■ WHAT IS REQUIRED: List all the lines in these records that hold "pixels".
[MATERIAL PROVIDED — start]
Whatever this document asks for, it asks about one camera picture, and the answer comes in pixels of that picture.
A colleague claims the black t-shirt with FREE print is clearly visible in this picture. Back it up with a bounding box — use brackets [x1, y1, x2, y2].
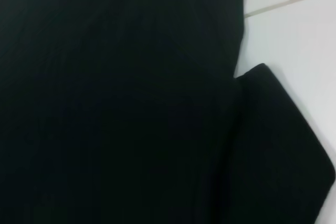
[0, 0, 336, 224]

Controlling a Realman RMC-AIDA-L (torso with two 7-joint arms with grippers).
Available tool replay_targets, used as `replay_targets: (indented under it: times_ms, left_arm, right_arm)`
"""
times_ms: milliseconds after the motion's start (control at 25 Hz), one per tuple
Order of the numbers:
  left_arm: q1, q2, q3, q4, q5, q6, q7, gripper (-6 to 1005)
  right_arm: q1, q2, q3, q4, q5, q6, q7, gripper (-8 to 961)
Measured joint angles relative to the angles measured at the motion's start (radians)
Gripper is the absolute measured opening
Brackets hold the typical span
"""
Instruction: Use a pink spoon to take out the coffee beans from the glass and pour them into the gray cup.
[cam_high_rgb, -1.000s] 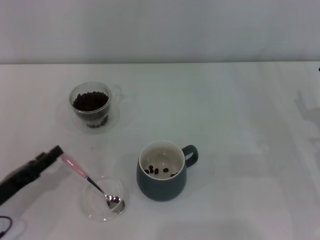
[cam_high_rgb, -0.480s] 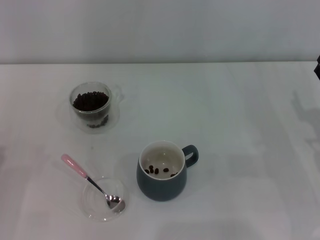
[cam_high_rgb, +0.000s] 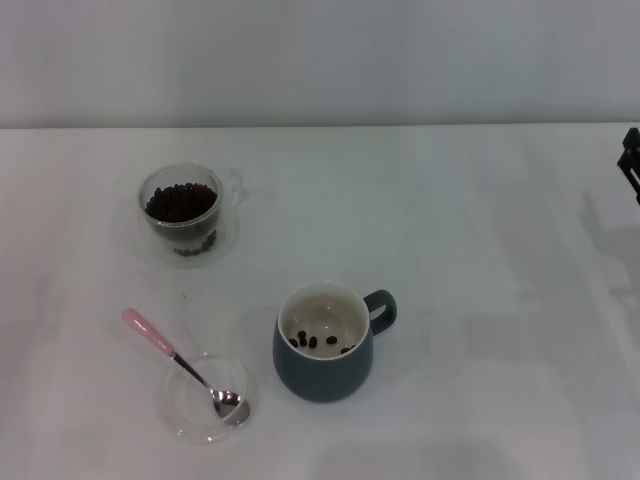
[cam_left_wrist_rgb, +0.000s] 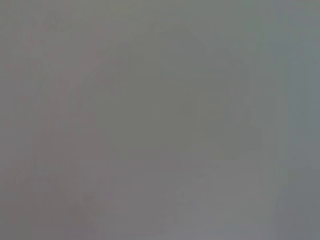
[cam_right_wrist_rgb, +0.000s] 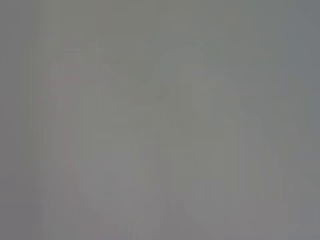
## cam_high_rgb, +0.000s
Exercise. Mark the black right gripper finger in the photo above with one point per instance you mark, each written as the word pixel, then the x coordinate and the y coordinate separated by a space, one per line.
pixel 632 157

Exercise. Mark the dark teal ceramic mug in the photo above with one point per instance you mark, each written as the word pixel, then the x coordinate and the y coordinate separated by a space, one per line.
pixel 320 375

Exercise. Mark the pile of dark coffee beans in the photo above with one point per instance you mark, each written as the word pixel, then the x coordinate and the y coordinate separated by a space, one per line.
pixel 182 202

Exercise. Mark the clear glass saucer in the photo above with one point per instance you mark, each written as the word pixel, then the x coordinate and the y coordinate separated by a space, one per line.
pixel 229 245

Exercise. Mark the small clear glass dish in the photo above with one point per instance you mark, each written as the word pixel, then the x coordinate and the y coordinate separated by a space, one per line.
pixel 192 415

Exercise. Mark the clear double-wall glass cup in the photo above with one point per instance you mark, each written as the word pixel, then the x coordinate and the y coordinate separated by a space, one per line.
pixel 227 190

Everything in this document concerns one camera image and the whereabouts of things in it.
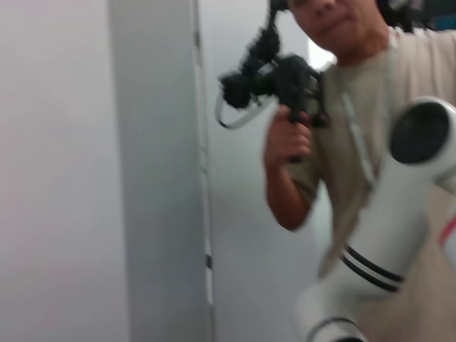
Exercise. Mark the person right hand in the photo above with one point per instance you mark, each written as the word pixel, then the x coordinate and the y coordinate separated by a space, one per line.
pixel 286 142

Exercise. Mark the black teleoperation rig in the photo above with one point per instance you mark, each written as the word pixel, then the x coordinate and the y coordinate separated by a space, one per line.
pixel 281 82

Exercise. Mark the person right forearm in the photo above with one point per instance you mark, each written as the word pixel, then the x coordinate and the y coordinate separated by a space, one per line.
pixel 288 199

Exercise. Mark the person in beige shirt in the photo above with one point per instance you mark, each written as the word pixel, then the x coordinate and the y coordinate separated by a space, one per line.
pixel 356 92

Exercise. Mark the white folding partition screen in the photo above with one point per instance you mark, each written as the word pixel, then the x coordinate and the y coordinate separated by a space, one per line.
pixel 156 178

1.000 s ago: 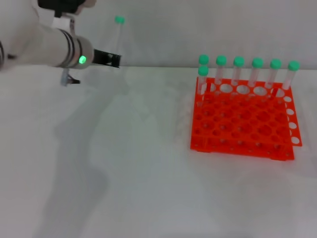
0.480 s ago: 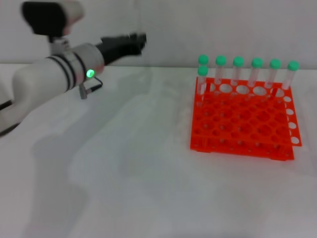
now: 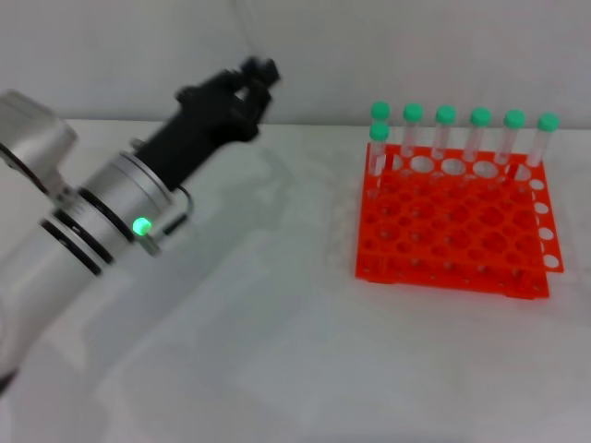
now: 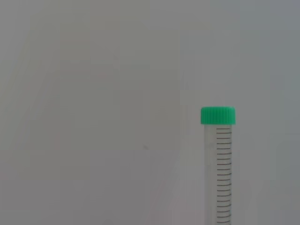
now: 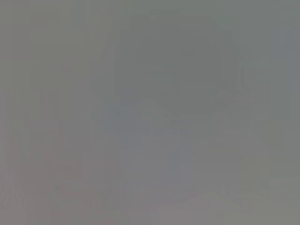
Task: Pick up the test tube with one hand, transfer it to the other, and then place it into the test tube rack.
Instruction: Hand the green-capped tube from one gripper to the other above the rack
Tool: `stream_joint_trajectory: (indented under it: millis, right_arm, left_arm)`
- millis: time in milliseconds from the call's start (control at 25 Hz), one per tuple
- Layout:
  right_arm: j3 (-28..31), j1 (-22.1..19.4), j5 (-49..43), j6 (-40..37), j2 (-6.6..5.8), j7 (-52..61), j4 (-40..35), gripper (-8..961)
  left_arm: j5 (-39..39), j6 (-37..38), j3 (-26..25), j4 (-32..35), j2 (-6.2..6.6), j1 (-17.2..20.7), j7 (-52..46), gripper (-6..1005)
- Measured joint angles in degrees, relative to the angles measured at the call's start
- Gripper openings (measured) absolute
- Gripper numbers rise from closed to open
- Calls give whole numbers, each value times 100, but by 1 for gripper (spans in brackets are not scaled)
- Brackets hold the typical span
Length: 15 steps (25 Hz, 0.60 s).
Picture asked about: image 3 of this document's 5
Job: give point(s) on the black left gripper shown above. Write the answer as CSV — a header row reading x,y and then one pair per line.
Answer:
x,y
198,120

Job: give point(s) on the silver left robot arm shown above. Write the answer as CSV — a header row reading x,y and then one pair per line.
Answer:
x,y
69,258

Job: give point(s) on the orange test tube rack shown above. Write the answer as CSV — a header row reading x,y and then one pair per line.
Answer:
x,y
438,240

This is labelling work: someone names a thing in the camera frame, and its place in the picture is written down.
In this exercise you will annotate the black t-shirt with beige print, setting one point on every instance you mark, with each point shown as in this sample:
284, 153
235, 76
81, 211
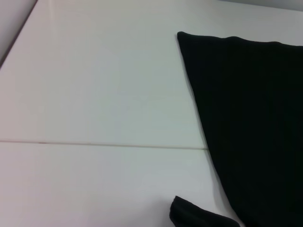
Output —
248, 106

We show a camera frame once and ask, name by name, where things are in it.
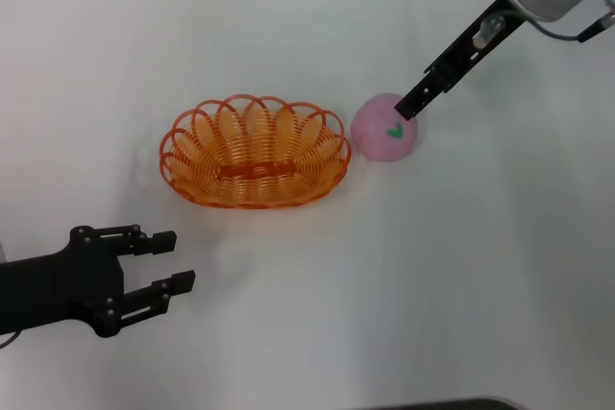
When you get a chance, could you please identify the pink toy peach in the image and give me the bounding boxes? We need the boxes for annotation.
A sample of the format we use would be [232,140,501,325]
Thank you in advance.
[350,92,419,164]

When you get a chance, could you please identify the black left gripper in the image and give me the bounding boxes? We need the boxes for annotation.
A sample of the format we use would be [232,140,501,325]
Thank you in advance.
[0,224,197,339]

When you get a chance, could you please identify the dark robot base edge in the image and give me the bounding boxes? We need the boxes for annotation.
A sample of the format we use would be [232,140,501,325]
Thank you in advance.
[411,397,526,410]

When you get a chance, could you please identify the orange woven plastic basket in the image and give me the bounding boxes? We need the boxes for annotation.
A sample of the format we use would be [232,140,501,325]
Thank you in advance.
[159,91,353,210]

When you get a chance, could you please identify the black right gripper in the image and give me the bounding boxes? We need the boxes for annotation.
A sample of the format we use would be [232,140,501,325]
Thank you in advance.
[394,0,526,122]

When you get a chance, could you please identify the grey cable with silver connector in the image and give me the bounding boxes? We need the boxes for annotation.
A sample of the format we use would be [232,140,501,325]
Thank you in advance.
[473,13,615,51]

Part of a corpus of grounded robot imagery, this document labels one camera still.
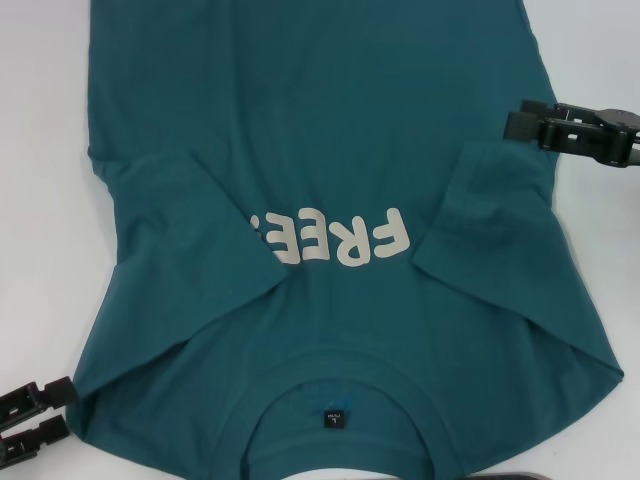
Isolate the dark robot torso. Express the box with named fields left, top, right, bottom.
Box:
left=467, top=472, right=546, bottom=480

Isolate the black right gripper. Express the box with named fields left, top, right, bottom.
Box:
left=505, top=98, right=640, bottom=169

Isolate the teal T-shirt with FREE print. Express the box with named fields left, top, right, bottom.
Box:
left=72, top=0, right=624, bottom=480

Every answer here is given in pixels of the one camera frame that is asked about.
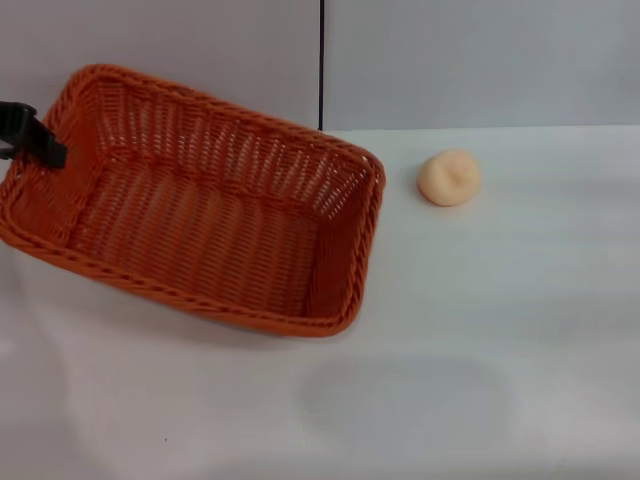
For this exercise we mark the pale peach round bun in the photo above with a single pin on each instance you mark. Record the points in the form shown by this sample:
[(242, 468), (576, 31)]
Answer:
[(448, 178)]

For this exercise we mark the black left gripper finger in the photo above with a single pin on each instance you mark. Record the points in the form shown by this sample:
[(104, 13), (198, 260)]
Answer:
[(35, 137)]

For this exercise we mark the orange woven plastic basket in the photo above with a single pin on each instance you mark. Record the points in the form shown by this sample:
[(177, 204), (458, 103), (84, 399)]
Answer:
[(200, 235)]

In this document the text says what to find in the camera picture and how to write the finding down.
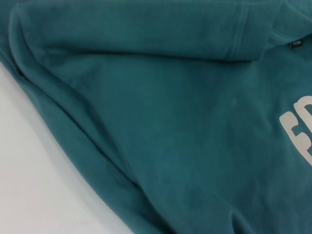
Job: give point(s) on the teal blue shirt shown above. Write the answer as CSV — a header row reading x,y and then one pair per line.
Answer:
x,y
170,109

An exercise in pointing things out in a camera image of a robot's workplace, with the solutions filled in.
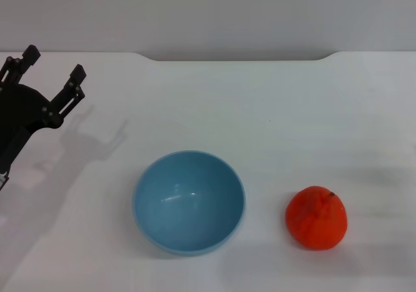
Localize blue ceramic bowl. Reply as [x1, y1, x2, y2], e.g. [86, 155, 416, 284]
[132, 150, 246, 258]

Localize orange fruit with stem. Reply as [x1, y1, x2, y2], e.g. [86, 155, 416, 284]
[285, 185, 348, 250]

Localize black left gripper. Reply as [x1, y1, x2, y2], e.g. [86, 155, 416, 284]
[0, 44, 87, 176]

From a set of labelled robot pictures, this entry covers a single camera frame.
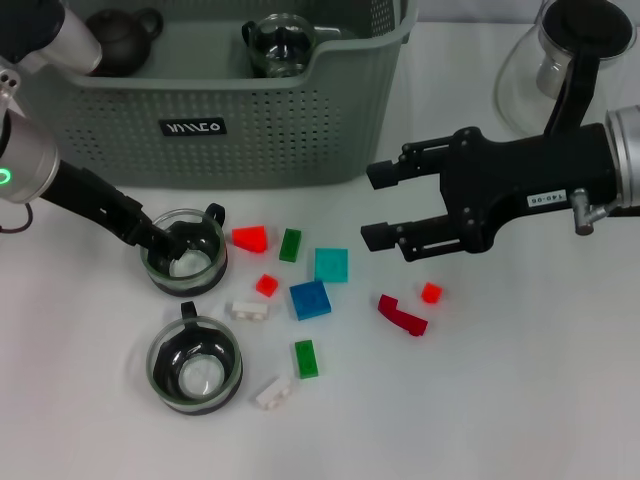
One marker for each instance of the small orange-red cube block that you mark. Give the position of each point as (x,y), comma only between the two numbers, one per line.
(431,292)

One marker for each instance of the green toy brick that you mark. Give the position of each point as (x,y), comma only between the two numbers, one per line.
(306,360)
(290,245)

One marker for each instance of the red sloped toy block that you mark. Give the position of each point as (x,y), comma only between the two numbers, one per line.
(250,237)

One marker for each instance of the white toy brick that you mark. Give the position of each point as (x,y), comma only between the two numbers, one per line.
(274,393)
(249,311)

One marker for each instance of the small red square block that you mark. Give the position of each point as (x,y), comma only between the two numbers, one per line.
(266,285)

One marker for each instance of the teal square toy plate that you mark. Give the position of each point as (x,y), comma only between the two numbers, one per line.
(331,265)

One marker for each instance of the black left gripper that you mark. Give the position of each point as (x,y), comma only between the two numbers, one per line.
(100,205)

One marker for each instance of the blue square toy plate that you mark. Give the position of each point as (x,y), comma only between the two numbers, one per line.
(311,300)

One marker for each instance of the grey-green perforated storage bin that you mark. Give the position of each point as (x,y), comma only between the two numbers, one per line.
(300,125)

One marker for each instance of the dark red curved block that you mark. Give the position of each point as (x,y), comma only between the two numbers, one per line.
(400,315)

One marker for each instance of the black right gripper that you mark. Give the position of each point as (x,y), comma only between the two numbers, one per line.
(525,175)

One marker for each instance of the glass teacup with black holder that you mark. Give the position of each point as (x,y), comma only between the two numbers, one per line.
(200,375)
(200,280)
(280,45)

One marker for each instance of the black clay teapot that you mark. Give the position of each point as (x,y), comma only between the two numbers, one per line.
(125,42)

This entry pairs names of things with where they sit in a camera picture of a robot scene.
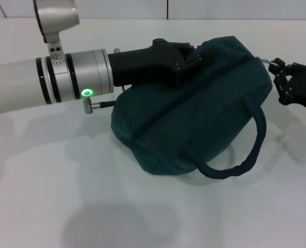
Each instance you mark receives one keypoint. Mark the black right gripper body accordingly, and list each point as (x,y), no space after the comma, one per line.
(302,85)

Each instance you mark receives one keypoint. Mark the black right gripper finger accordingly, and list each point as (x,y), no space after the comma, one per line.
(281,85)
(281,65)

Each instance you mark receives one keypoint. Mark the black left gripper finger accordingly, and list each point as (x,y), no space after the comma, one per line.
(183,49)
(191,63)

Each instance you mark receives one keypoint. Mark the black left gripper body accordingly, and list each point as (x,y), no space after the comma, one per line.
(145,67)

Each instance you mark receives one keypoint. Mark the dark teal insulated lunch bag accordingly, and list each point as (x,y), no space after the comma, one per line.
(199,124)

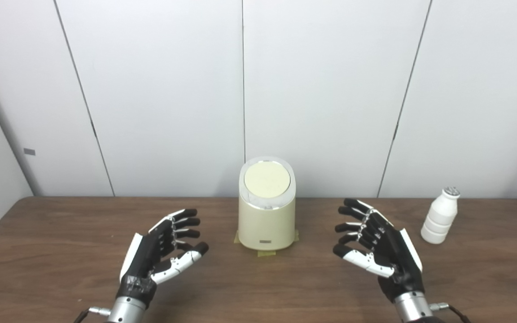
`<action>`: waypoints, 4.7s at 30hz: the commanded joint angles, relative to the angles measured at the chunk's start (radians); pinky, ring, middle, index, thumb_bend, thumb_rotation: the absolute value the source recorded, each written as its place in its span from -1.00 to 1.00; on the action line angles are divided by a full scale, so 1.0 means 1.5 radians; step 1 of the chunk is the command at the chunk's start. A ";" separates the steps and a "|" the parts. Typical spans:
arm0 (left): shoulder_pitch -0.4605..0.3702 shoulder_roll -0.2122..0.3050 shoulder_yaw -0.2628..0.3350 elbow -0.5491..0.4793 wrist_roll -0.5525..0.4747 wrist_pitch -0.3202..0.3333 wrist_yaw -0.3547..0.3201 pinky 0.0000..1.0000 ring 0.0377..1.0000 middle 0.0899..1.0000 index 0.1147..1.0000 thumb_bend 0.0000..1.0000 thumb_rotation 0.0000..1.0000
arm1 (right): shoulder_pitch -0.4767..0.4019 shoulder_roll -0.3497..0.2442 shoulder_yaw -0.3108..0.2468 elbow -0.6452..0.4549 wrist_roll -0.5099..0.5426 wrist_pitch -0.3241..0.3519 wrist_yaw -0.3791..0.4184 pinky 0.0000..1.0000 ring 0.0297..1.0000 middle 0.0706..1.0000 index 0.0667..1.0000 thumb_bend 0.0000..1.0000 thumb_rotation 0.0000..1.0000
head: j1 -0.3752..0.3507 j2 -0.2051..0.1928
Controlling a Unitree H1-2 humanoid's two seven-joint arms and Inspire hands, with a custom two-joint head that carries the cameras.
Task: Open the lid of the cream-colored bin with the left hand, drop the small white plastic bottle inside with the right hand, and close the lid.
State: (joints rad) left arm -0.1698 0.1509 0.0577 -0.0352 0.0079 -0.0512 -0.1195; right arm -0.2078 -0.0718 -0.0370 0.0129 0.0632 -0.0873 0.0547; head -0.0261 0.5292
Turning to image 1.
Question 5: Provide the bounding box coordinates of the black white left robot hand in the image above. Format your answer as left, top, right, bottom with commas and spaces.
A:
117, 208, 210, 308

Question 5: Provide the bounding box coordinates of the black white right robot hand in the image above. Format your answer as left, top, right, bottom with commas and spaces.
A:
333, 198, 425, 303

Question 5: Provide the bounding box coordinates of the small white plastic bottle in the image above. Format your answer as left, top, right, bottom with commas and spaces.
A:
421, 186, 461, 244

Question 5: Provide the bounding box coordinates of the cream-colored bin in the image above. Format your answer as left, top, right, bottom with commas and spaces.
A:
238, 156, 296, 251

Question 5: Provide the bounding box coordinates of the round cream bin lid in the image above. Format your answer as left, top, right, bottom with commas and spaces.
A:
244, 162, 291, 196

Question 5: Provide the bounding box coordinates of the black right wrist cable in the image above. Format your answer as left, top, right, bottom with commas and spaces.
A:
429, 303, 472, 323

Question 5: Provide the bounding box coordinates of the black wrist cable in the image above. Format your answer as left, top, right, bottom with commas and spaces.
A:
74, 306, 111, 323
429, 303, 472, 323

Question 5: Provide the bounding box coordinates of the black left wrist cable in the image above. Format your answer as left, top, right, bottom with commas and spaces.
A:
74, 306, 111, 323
[MATERIAL PROVIDED — finish]
■ ANSWER SECTION:
Whatever this document asks for, it asks about one camera picture, and the answer comes in pixels of that picture.
Every answer here is given in pixels of the one camera frame that is asked about.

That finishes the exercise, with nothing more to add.